The Snowy River starts high on the slopes of Mount Kosciusko, (Australia’s highest mountain) it then traverses Alpine Plains, rich farming areas and then cuts through rugged ranges creating rapids and gorges before finally winding through more farmland and entering Bass Straight near Marlo. Traversing over 352 ks the River after the construction of the Hydro scheme was reduced to only 1% of its original flow and was in a dreadful state, but with agitation by those who wished for the river to be saved, the flow was increased between 2002 and 2008 to 4% and then targets of between 10 and 15% were met in the year 2012 now with additional flows guaranteed the River is slowly recovering.
The Rivers mouth near Marlo.
As we headed for our next nights camp at Peteman’s Beach in the Lake Tyres Forest Park, we took a side track and stopped at the Wayring Road Trestle Bridge. One of the largest trestle bridges still standing in the state, it really was an impressive sight towering over Jen.
Over the many reports that I have done, I have never featured Fungi so when I came across this beautiful specimen I thought I better take some pics. Identifying it has been quite a battle even with my Common Australian Fungi (for idiots) Book, I still couldn’t nail it down. It was more than 200 mm in width and quite stunning in it’s unusual form.
The Ninety Mile beach, just behind our campsite at Peteman’s Beach.
Next morning I awoke to an amazing “Morning Glory” Yes; the Morning Glory cloud formation which is unique to the Gulf Region of outback Queensland in northern Australia, is a band of rolling cloud that comes in from the coast and extends some distance inland. We have been fortunate to witness that occurrence live in the north, so when I saw this cloud formation it was so similar it was spooky. (We were at least 3500 ks from where we saw it previously) I ran around our site and down onto the beach to capture what was a very unusual cloud mass moving across the sky.
On the way again I took another back track to visit what was another huge trestle bridge. The Stony Creek bridge is in fact the largest still standing of it’s type in Victoria.
You can just make out Jen at the bottom of the bridge.
I thought I would finish this series of reports with a shot along The Ninety Mile Beach at Lakes Entrance. The weather for a lot of the two weeks was overcast and rainy at times, but we still saw, discovered and enjoyed some amazing scenery and places.
When you think back to our time at the stunning Booderee National Park, with all its history and beauty (Plus the giant spider nearly in my moosh!), some of the wildlife and interesting history of the south coast of NSW. and now this report, we really did have a pretty busy time of it during the two weeks we were away. But heh! It wouldn’t be a trip with Col unless you conquered remote tracks, forded creeks and rivers and crammed a month of touring into half that time would it! I know Jen sometimes looks forward to getting home so she can have a rest Ha!

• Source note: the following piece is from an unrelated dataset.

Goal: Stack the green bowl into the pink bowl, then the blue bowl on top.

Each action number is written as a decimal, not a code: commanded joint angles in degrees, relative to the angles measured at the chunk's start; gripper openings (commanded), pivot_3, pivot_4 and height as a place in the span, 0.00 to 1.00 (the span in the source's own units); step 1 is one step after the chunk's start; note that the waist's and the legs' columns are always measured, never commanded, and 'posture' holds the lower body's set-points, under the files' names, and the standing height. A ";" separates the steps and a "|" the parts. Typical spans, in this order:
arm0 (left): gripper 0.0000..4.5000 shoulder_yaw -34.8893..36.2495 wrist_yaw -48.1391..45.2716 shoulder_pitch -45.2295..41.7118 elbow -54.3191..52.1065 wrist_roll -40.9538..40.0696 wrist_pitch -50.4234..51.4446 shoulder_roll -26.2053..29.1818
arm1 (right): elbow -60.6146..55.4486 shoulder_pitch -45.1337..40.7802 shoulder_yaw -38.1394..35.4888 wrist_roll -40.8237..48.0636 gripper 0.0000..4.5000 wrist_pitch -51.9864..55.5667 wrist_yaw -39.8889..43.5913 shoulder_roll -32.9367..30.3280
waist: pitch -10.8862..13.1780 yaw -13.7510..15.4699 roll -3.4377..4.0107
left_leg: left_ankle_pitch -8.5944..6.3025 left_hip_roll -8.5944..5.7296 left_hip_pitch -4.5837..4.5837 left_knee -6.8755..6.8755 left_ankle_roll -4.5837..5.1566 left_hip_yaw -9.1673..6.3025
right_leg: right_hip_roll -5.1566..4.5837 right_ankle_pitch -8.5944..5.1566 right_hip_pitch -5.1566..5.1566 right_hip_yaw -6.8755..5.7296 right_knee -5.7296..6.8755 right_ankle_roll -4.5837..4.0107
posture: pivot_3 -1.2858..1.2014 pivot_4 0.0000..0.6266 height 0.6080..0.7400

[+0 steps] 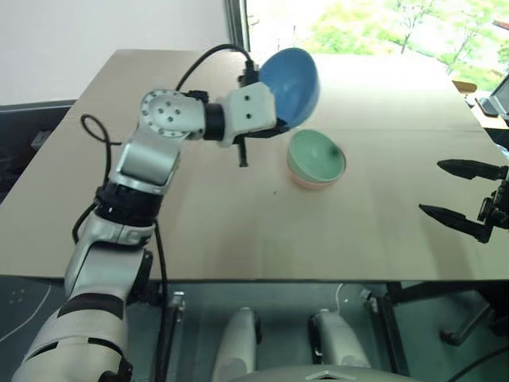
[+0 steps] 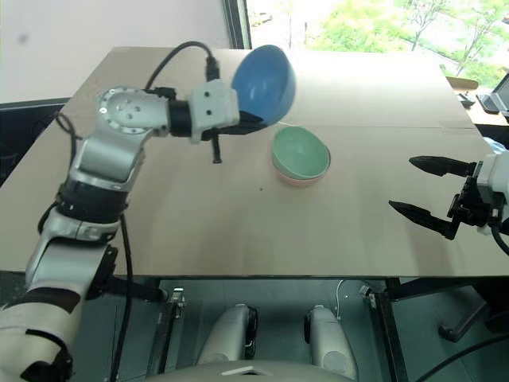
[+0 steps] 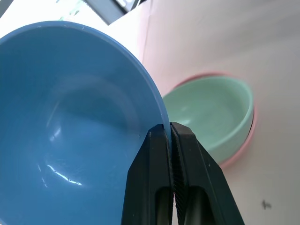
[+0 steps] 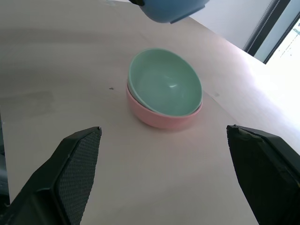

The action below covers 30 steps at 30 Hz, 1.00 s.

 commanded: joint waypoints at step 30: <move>0.54 27.26 11.41 36.45 -22.30 -18.38 16.09 3.99 | -3.28 5.54 -2.20 -0.96 1.00 0.28 -4.20 0.74 | -0.03 -0.29 0.08 | 0.00 0.03 0.11 0.01 0.00 -0.01 | -0.04 -0.01 0.05 0.03 0.14 -0.01 | 0.52 0.24 1.00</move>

I hope through these reports you were able to learn something of our unique history, experience destinations and again marvel at some of the beautiful scenery that can be found when you get slightly off the main tourist routes on a trip with Col.
Regards to all,
Col.
------------- The worst day above ground, is a whole lot better than the best one under it. Live life to the fullest while you can.